> **TASK OBJECTIVE**: Search the material for the string "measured", then return every line where it is found.
Content starts
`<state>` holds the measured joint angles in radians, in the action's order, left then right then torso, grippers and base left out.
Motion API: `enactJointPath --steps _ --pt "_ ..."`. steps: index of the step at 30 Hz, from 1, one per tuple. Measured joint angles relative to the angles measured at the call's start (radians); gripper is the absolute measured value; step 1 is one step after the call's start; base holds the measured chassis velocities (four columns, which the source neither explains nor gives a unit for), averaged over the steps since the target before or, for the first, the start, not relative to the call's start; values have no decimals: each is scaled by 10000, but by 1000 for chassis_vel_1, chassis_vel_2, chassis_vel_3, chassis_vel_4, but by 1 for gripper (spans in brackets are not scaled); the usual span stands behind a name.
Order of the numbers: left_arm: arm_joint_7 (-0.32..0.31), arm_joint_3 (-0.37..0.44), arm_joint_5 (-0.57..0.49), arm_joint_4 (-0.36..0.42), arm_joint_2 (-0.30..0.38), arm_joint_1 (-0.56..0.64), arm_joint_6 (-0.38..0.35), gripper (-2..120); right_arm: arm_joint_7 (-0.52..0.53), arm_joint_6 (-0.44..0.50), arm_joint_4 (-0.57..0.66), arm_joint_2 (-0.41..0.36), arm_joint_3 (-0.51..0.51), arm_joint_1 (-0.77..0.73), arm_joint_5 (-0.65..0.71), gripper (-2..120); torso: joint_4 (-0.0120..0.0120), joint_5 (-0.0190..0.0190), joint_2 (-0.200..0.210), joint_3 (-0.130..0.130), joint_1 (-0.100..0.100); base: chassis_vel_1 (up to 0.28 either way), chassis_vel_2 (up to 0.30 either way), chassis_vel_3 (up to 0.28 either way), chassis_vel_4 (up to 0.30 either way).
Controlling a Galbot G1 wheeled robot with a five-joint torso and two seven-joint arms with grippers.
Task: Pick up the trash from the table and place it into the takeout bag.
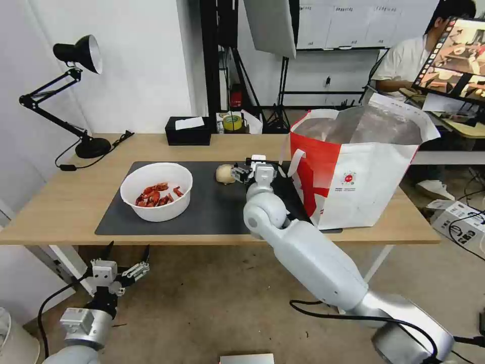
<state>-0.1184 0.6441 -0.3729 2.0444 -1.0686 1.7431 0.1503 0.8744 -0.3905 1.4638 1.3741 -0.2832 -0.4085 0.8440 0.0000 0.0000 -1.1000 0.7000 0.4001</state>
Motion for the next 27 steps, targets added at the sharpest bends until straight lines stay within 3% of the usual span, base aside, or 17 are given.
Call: enactJointPath --steps 7,20,27 --pt "1 -143 12 -11 -116 8 -8 100 -101 -8 -941 87 120 247 105 100 0 0 0 0 0 0 0 0 0" --pt "-6 -248 -88 -97 28 -227 -105 100 -453 -325 -1625 92 211 483 579 100 -2 1 0 -1 -1 0 0 0 0" --pt "-8 -189 -226 -21 -67 -342 -159 100 -1936 -575 -2227 -68 148 706 25 100 -2 1 0 0 -1 0 0 0 0"
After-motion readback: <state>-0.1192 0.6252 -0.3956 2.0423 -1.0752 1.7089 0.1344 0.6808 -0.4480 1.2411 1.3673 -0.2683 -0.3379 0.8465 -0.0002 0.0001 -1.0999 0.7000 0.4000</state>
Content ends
> **ANSWER FOR THE TASK**:
`<state>` holds the measured joint angles in radians, in the action's order, left then right then torso, grippers and base left out.
Motion API: `enactJointPath --steps _ --pt "_ ..."`. steps: index of the step at 30 Hz, from 1, one per tuple. Measured joint angles relative to the angles measured at the call's start (radians); gripper is the absolute measured value; step 1 is one step after the call's start; base holds the measured chassis velocities (four columns, which the source neither explains nor gives a unit for), averaged over the steps since the target before or, for the first, the start, not relative to the call's start; values have no decimals: each is scaled by 10000, but by 1000 for chassis_vel_1, chassis_vel_2, chassis_vel_3, chassis_vel_4, but by 1 for gripper (spans in brackets are not scaled); the usual span stands behind a name.

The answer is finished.